Anteroposterior and lateral cervical spine radiographs both allow us to view the whole spine. However, an anteroposterior cervical spine radiograph is an image that is taken from the front of the patient.

Lateral cervical spine radiographs are taken from the side.

If we have questions about why we would get a lateral cervical spine radiography versus an anteroposterior cervical spine radiography, please contact our office.

What do we do with a lateral cervical spine radiography?

Once we have the lateral cervical spine radiograph, we are going to send it to our radiology department.

If the radiologist is going to be ordering an MRI, we will need to get the lateral cervical spine radiography back to our radiology department.

Once we have the lateral cervical spine radiography back, our technologists will place the patient in the MRI machine.

What do we see on an MRI?

An MRI is an imaging test that uses magnets and radiofrequency waves to create images of the body’s soft tissues.

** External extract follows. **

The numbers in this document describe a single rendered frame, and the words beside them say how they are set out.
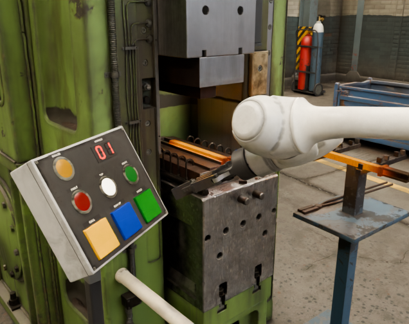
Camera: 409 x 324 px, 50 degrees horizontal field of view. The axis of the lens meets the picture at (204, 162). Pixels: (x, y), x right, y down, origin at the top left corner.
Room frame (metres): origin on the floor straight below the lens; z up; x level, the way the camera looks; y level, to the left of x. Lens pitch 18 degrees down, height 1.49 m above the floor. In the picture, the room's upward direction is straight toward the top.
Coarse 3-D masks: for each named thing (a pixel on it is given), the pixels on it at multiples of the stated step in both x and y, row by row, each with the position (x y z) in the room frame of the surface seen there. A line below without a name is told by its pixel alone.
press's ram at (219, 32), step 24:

An MRI can be used to view any part of the spine. It can be used to view the discs, ligaments, joints, and bone.

What should we be looking for on an MRI?

If we see clear images of the C2C3 and C3C4 regions, we might be able to see instability in these areas.

To summarize

An anteroposterior cervical spine radiograph (sometimes called a lateral cervical spine radiography) is an image that is taken from the front of the patient.

A lateral cervical spine radiography is an image that is taken from the side.